- _ABOUT THIS EXERCISE_: You are asked to filter the data below and copy every line holding "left".

- _DATA SHOWN_:
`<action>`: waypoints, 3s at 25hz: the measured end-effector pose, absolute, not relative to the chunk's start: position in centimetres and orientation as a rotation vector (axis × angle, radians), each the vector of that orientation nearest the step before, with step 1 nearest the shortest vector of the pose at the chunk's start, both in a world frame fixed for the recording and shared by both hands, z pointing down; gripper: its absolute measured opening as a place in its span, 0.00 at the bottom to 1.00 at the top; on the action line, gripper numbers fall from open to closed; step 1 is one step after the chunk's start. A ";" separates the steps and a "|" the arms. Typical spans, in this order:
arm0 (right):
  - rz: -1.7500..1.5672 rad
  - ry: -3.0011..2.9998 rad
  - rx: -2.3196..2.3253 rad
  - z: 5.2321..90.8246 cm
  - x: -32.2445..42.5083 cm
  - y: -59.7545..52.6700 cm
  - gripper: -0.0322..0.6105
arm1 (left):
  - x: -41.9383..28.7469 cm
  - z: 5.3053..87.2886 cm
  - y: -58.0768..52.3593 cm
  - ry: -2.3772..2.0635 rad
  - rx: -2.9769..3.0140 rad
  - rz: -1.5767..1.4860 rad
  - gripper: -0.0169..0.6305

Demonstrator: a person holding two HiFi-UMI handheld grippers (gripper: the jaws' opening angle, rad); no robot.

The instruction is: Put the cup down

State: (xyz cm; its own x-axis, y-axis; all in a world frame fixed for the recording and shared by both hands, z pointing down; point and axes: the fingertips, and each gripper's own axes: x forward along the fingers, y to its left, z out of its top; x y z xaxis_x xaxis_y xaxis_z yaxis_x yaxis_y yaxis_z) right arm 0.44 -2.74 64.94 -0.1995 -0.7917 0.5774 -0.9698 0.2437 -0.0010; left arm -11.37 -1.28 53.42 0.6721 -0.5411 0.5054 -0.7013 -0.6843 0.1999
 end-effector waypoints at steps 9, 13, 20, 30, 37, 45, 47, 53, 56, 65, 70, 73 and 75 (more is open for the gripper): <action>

- _ANSWER SPACE_:
arm1 (left):
State: (xyz cm; its own x-axis, y-axis; all in a world frame fixed for the recording and shared by both hands, z pointing down; point and axes: the fingertips, and each gripper's own axes: x forward along the fingers, y to its left, z out of its top; x y z xaxis_x xaxis_y xaxis_z yaxis_x yaxis_y yaxis_z) right arm 0.44 -2.74 64.94 -0.1995 -0.7917 0.5774 -0.9698 0.2437 -0.0010; left arm -11.37 -1.28 53.42 0.6721 -0.5411 0.5054 -0.7013 -0.6843 0.1999

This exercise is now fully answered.